Edgar Reitz is shooting a new documentary in Munich – Munich

Edgar Reitz turned 90 a few months ago, his last film was ten years ago. But now the Munich auteur filmmaker and creator of the “Heimat” cycle is working on a new project again: the full-length documentary with the working title “Filmstunden 23” was shot in April, and Reitz is currently sitting with his team in the editing room, viewing and assembles the film and image material. This film project is produced by the big winner of this year’s German Film Prize, Ingo Fliess (“The Teacher’s Room”). It should be completed by autumn; When and where it will celebrate its premiere is not yet certain.

In the late summer of 2013, Reitz’ visually stunning four-hour epic “The Other Home – Chronicle of a Longing” premiered at the Venice Film Festival, and later it won several German and Bavarian film prizes. An artistic triumph for the filmmaker, who was born in the Hunsrück and has lived in Munich since his student days, the conclusion of his main work spanning many decades. In the years that followed, Edgar Reitz mainly took care of securing these films. Together with his son Christian Reitz, he worked on the digital restoration of the “Heimat” films – which was a mammoth task, after all, they have a total length of more than 50 hours.

The filmmaker came to his new project by chance: During a visit to the theater, an elderly lady who identified herself as a former student approached him. Because Edgar Reitz has not only been making films for more than sixty years, he also worked as a teacher. In 1963, together with Alexander Kluge, he founded the institute for film design at the Hochschule für Gestaltung Ulm, where he also taught for several years, giving courses in direction and camera. In 1968 he taught a course at the Luisengymnasium in Munich that dealt with the history and aesthetics of film art. His students were twenty-six thirteen-year-old girls. In the practical part of the lesson, each of the students should design, shoot and edit their own Super 8 short film.

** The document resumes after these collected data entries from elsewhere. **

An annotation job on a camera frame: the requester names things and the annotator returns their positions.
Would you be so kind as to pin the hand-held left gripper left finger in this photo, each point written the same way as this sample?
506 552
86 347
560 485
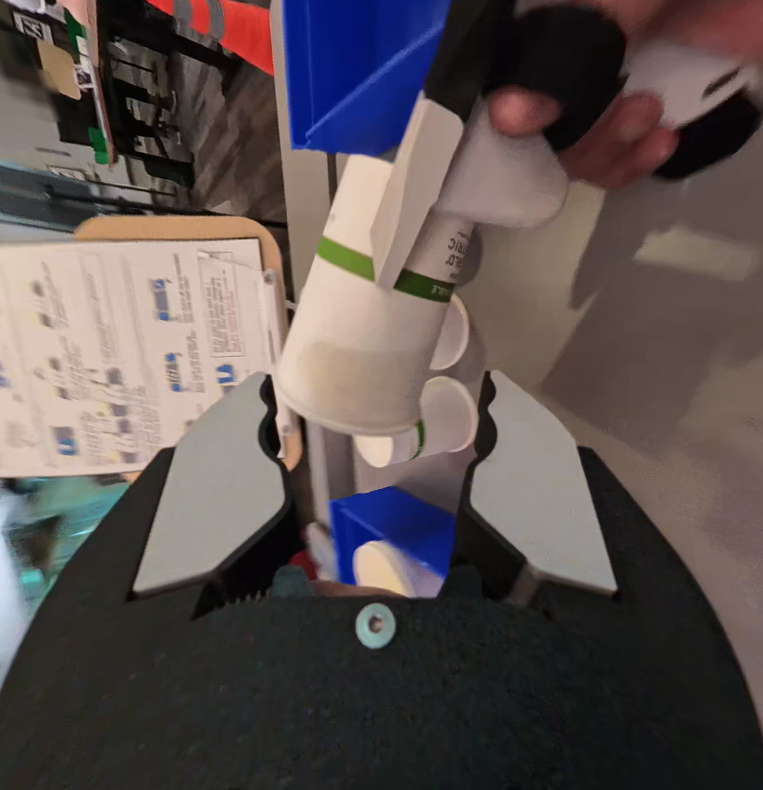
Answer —
215 494

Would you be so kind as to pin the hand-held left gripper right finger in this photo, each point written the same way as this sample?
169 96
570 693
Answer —
536 494

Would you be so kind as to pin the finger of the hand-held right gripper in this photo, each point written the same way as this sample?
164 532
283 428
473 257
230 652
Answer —
412 185

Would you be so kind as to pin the white paper cup green band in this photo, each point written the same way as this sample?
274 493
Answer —
452 333
357 345
446 413

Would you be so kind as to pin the blue plastic bin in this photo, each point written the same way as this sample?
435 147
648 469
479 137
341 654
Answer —
357 74
406 524

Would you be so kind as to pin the stack of white paper cups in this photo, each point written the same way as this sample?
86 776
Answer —
381 568

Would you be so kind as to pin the person's right hand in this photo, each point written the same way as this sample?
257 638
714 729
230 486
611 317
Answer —
616 154

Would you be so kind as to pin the red bag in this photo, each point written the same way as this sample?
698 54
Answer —
304 565

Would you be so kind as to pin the wooden instruction board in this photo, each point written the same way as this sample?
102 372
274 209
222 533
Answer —
110 339

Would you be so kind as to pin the wooden desk black legs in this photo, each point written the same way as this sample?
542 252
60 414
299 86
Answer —
100 74

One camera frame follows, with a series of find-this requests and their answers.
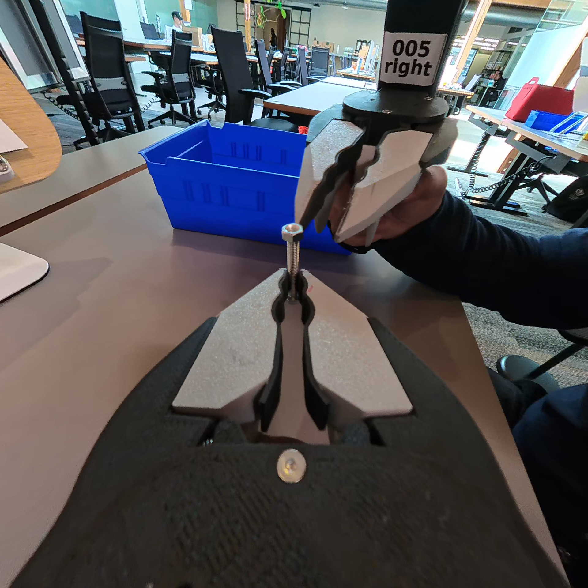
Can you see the blue plastic bin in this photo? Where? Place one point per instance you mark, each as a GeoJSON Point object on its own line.
{"type": "Point", "coordinates": [206, 197]}

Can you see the printed instruction sheet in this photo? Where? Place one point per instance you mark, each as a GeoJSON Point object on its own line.
{"type": "Point", "coordinates": [9, 138]}

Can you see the person's right hand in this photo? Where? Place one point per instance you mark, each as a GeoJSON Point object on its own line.
{"type": "Point", "coordinates": [418, 202]}

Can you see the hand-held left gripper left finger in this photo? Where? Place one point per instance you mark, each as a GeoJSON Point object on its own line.
{"type": "Point", "coordinates": [225, 358]}

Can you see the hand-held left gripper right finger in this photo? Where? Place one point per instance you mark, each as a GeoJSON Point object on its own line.
{"type": "Point", "coordinates": [353, 363]}

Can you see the person's right forearm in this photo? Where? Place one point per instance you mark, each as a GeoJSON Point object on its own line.
{"type": "Point", "coordinates": [496, 266]}

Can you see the black backpack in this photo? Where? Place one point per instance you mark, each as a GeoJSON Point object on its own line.
{"type": "Point", "coordinates": [572, 197]}

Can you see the standing desk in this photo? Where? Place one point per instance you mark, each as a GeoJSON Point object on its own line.
{"type": "Point", "coordinates": [542, 135]}

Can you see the red bag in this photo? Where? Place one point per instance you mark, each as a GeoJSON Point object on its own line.
{"type": "Point", "coordinates": [542, 103]}

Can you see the black office chair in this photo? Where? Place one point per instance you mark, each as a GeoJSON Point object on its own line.
{"type": "Point", "coordinates": [232, 64]}
{"type": "Point", "coordinates": [319, 62]}
{"type": "Point", "coordinates": [108, 59]}
{"type": "Point", "coordinates": [523, 367]}
{"type": "Point", "coordinates": [181, 59]}
{"type": "Point", "coordinates": [264, 59]}

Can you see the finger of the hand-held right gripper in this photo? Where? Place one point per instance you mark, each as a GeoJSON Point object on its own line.
{"type": "Point", "coordinates": [390, 170]}
{"type": "Point", "coordinates": [321, 160]}

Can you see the silver hex bolt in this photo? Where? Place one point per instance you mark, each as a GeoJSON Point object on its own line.
{"type": "Point", "coordinates": [293, 257]}

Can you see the small blue bin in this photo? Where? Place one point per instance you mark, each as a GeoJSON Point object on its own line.
{"type": "Point", "coordinates": [544, 118]}

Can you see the wood edged table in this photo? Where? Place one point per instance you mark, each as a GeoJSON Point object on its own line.
{"type": "Point", "coordinates": [317, 94]}

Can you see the grey framed panel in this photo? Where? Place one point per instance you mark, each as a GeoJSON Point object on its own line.
{"type": "Point", "coordinates": [27, 41]}

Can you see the person's dark clothed body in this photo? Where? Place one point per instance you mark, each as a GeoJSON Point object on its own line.
{"type": "Point", "coordinates": [560, 436]}

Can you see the long wooden desk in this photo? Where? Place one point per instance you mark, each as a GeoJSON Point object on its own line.
{"type": "Point", "coordinates": [138, 44]}

The elderly lady whom Reitz had approached in the theater told him that contact with her classmates had never been broken. They would still meet every year to talk about their shared passion for film and cinema. For a cineaste and former teacher, that must sound like a dream, for education and cultural politicians too: For many years there have been repeated efforts to establish film education as a fixed school subject. Which would make perfect sense in view of the ever-increasing flood of images: children today consume films, series, YouTube or Tiktok videos for hours, but have never learned to reflect on what they see. One could even argue that they are cinematic illiterate.

After meeting his former student, Edgar Reitz went on a search: in archives he found the Super 8 films that had been shot 55 years ago and remained intact, he had them digitized and showed them at a class reunion in Munich in April. Reitz’ new film will also tell about this, about young girls’ first attempts at cinematic expression, the reunion with the teacher from back then and the awakening of a lifelong love of cinema.